Mandarin is an emotionally tinged rock band that Bella describes as ‘psych-pop,’ which could mean Radiohead or The Zombies depending on the reader. I think they play tight, angular rock with hints of acoustic and ambient sounds in the mix. Fans of Radiohead, Sunny Day Real Estate, and the casual pop fan should dig these cats fine.

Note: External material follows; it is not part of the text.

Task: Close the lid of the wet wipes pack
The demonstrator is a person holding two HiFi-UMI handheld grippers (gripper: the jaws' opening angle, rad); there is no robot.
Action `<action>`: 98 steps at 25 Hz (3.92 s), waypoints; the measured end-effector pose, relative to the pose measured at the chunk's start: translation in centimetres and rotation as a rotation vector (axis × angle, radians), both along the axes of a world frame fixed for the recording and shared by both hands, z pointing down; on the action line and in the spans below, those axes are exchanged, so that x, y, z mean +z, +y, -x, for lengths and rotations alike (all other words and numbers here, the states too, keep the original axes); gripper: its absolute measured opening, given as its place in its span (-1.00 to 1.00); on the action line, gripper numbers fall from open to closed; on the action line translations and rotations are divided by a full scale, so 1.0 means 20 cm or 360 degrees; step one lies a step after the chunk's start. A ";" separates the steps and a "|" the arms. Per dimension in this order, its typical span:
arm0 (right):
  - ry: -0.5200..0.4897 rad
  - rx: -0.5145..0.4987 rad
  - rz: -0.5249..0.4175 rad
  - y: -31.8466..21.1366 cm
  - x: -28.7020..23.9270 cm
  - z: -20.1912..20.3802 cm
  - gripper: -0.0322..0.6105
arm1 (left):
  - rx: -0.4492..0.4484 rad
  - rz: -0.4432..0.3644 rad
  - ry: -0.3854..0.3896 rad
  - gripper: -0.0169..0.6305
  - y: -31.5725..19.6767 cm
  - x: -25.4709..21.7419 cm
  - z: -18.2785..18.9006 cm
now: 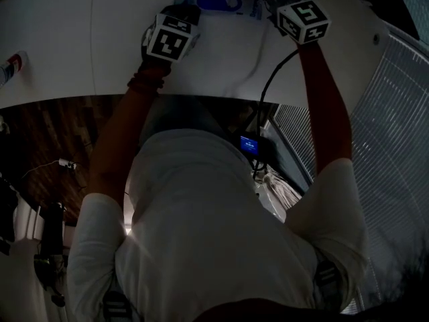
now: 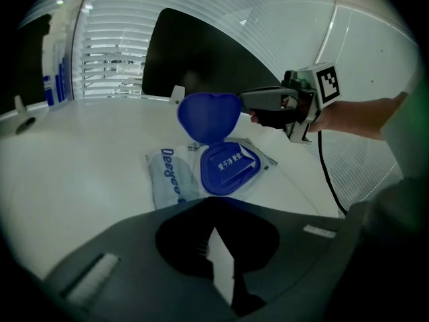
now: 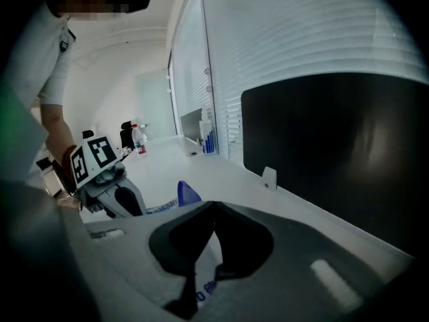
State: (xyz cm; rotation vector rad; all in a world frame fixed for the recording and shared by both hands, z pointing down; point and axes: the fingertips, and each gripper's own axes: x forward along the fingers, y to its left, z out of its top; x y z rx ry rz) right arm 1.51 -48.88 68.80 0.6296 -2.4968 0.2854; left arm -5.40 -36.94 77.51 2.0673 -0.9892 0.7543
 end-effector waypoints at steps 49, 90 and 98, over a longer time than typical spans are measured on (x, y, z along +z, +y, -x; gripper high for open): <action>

The disc begins (“When Heat Sleeps,”) and ends (“The Gift of Not Living,”) with vocalist/guitarist/songwriter Jayson Wortham whispering over acoustic guitar. Highlights of the disc are “Shadow Your Shadow,” “How Long?” and especially “Pilot Light,” who’s fuzzed out, bass heavy groove will make rock fans dance in no time and forget that Franz band. The centerpiece of the disc is the eight and a half minute “Virus Smile,” which begins with Wortham’s voice echoing with acoustic guitar that’s very Floyd sounding before swelling into a feedback laden rock jam that has to be the highlight of their live set as well. Another great Denton band and a great rock CD. Bella Union may be on to something.

 -- Jason Pickett

Some people have power great enough that, when angered, a single statement hissed under their breath can inspire a chilled reaction, far more than anything shrieked or commanded. These sorts are sinister enough to instill true and lasting fear, not just the threat of punishment. Mandarin is a band of such power.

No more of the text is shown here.